After further review the edge should almost go to the Grizz.

Any Comments:??


----------



## Premier (Oct 30, 2003)

*Starting lineup*

1st Post: I think the lineup for the C's with minutes for each player will be:

Battie: 24 Blount: 14 Lafrentz 8 
Baker: 26 Lafrentz 14 Blount 8
Williams 18 Waltah: 10 Brown: 20 Jones 0
Pierce: 34 Williams: 8 Waltah: 2 Welsch: 2	
James 24 Banks: 22 Welsch: 2

I think Battie, Blount, Lafrentz, and Baker will share the C and PF minutes and I think E Will will start after Wednesday's great performance and Brown's dissapointing start.
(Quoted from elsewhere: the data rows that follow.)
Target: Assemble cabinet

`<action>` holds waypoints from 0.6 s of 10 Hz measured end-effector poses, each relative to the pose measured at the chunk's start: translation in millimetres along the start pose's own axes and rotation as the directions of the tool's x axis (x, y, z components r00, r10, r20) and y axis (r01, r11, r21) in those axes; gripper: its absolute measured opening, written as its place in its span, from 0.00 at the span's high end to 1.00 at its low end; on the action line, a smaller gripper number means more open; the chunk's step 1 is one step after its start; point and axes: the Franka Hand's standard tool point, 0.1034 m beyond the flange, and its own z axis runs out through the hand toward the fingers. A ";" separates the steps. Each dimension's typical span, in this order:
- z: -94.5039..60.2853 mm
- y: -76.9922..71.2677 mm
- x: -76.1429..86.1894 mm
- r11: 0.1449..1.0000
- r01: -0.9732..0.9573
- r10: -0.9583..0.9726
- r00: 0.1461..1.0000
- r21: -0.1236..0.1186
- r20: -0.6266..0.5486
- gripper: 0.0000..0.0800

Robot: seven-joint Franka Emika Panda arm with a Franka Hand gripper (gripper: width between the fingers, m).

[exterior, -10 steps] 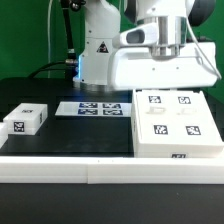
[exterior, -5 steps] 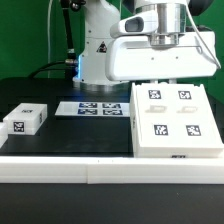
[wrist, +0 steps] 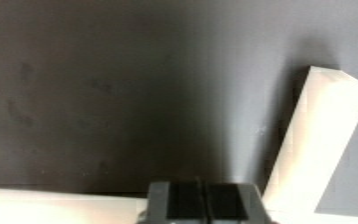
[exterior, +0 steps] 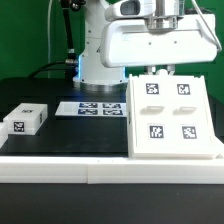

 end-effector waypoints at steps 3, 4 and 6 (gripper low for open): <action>2.7 -0.7 -2.6 1.000 0.001 -0.001 1.000 0.000 0.006 1.00; 1.8 -0.4 -2.3 1.000 0.001 -0.001 1.000 0.001 0.009 1.00; -8.6 0.7 4.2 1.000 -0.002 0.002 1.000 0.008 0.017 1.00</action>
Offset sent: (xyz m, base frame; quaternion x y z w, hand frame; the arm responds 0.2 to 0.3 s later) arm 0.0000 0.0000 0.0000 0.0000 0.0000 0.0000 1.0000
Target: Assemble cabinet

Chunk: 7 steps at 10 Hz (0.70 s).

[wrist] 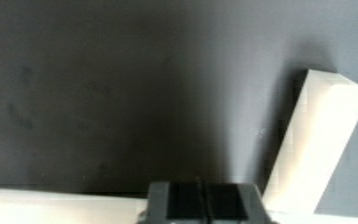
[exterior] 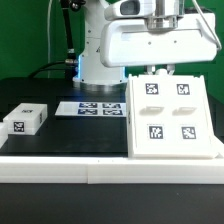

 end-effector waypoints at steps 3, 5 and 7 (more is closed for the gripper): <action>-6.9 -0.8 3.8 1.000 0.003 -0.003 1.000 0.007 0.018 1.00; -5.5 -0.8 2.4 1.000 0.003 -0.003 1.000 0.007 0.022 1.00; -3.8 0.0 0.3 1.000 0.014 -0.014 1.000 0.005 0.022 1.00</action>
Offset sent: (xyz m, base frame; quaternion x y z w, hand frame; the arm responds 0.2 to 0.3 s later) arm 0.0000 0.0000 0.0000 0.0000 0.0000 0.0000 1.0000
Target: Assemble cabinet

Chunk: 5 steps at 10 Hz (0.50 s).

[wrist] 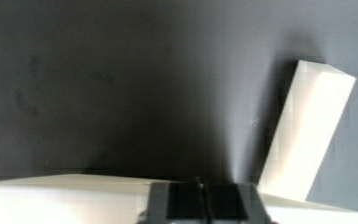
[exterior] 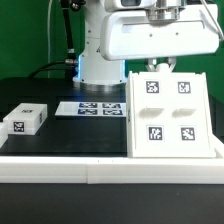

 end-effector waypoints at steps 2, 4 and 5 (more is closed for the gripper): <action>-12.6 -1.2 11.8 1.000 0.000 -0.001 1.000 0.015 0.031 1.00; -20.8 -0.5 24.4 1.000 -0.003 0.002 0.999 0.025 0.051 1.00; -19.0 -0.7 22.1 1.000 -0.003 0.002 0.999 0.025 0.053 1.00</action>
Offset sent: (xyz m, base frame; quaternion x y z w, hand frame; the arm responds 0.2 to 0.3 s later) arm 0.0294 -0.0048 0.0209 -0.0093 -0.0524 -0.0087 0.9985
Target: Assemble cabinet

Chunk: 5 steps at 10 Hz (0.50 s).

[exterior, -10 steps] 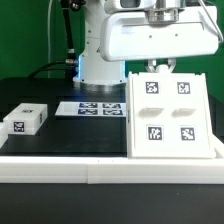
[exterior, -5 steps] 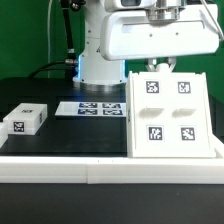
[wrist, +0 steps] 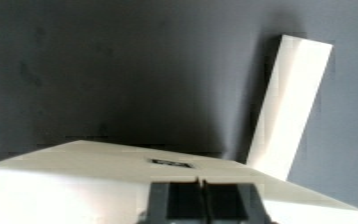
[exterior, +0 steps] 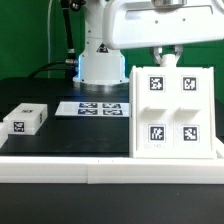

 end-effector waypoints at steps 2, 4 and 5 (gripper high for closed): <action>0.3 0.0 -0.5 1.000 0.000 0.000 1.000 0.000 0.001 1.00; 3.3 3.5 -6.9 1.000 0.015 -0.015 1.000 -0.003 0.001 1.00; -5.0 6.9 -5.1 1.000 0.012 -0.012 1.000 0.000 0.005 1.00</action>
Offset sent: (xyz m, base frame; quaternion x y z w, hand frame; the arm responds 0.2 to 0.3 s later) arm -0.0188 -0.0144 -0.0109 -0.0120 0.0345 -0.0339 0.9988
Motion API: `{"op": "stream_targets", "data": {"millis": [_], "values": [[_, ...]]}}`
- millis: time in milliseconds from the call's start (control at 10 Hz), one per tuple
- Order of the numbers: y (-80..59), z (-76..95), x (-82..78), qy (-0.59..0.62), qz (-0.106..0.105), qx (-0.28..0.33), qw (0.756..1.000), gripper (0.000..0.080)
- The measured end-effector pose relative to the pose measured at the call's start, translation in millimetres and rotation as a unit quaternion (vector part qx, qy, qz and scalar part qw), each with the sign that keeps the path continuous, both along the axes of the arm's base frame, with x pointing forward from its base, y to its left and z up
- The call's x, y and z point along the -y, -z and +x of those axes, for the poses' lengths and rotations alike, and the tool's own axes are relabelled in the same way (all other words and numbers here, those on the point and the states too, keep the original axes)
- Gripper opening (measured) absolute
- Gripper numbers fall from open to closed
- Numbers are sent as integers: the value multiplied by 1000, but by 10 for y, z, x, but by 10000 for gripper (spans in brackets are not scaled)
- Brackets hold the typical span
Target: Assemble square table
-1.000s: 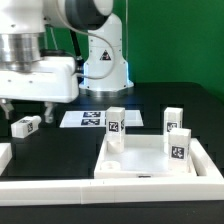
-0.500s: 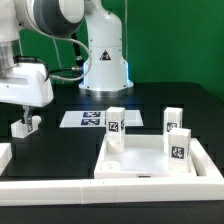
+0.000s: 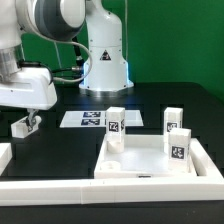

I think OB will try to rest Pierce.


----------



## Anima (Jun 3, 2003)

I think even though LaFrentz will be coming off the bench until he's comfortable he will still play starter minutes. Somewhere between 26 and 32 a game most likely. I also think Raef could see some time at SF when the Celts go against bigger small forwards such as Van Horn & Abdur-Rahim.


----------



## agoo (Jun 1, 2003)

*Re: Closer look at the bench*



> Originally posted by <b>w-h-i-t-e-b-o-y</b>!
> Hey agoo I really like the post especially the part of the bench being very close to even. Although I really dont think Mike Miller will ever get dominated by Kedrick even if the C's get out and run. For those others that disagree with the bench being even lets look a little closer.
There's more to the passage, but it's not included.